What to do: Line by line, return everything in the listing exactly.

Provided data:
▽

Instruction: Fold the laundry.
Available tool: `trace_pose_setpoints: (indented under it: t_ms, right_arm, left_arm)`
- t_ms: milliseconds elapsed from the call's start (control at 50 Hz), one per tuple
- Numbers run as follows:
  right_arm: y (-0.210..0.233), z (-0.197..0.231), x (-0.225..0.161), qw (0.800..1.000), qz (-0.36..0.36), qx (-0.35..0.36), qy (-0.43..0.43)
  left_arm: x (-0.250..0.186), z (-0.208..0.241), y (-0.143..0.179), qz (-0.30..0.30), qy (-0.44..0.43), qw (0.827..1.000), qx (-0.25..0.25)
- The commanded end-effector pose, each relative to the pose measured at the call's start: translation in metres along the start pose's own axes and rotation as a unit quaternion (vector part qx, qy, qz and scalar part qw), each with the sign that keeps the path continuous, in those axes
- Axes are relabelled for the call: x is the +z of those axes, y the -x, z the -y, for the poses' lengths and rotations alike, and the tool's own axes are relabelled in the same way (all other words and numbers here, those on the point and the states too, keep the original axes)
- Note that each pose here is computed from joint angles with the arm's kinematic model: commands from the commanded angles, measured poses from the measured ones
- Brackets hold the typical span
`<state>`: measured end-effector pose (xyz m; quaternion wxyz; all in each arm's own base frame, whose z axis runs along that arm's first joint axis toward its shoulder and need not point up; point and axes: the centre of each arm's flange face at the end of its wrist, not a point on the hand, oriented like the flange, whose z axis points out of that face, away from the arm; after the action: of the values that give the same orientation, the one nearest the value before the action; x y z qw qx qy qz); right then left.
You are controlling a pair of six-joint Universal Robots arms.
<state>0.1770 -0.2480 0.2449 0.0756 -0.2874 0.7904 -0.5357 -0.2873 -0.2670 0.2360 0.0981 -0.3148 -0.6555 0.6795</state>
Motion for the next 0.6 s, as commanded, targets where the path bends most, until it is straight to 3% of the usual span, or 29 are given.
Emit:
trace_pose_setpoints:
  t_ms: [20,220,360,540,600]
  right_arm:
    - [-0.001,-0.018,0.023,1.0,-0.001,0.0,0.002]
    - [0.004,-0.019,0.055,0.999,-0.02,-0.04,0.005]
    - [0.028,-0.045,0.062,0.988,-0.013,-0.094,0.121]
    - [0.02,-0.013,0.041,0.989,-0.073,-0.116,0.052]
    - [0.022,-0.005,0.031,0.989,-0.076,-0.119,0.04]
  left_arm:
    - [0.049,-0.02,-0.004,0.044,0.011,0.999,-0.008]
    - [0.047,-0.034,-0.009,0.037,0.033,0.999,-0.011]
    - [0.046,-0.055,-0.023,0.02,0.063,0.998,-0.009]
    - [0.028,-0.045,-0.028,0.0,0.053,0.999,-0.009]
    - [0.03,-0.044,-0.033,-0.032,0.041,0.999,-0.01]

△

Answer box:
Instruction: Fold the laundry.
Available tool: `trace_pose_setpoints: (indented under it: t_ms, right_arm, left_arm)`
- t_ms: milliseconds elapsed from the call's start (control at 50 Hz), one per tuple
- Numbers run as follows:
  right_arm: y (-0.210..0.233), z (-0.197..0.231), x (-0.225..0.161), qw (0.800..1.000), qz (-0.36..0.36), qx (-0.35..0.36), qy (-0.43..0.43)
  left_arm: x (-0.250..0.186), z (-0.208..0.241), y (-0.143..0.179), qz (-0.30..0.30), qy (-0.44..0.43), qw (0.827..1.000), qx (-0.25..0.25)
- The commanded end-effector pose, each relative to the pose measured at the call's start: translation in metres along the start pose's own axes and rotation as a unit quaternion (vector part qx, qy, qz and scalar part qw), each with the sign that keeps the path continuous, in those axes
- Axes are relabelled for the call: x is the +z of those axes, y the -x, z the -y, for the poses' lengths and rotations alike, and the tool's own axes are relabelled in the same way (all other words and numbers here, those on the point and the states too, keep the original axes)
- Note that each pose here is computed from joint angles with the arm's kinematic model: commands from the commanded angles, measured poses from the measured ones
- Brackets hold the typical span
`<state>`: measured end-effector pose (xyz m; quaternion wxyz; all in each arm's own base frame, whose z axis runs along that arm's first joint axis toward its shoulder and need not point up; point and axes: the centre of each arm's flange face at the end of its wrist, not a point on the hand, oriented like the flange, whose z axis points out of that face, away from the arm; after the action: of the values that give the same orientation, the one nearest the value before the action; x y z qw qx qy qz); right then left.
You are controlling a pair of six-joint Universal Robots arms.
<state>0.1770 -0.2480 0.2449 0.0756 -0.2874 0.7904 -0.5357 -0.2873 -0.2670 0.2360 0.0981 -0.3148 -0.6555 0.6795</state>
Motion for the next 0.6 s, as commanded, targets where the path bends most, until it is straight to 3% of the usual span, or 29 are given.
Emit:
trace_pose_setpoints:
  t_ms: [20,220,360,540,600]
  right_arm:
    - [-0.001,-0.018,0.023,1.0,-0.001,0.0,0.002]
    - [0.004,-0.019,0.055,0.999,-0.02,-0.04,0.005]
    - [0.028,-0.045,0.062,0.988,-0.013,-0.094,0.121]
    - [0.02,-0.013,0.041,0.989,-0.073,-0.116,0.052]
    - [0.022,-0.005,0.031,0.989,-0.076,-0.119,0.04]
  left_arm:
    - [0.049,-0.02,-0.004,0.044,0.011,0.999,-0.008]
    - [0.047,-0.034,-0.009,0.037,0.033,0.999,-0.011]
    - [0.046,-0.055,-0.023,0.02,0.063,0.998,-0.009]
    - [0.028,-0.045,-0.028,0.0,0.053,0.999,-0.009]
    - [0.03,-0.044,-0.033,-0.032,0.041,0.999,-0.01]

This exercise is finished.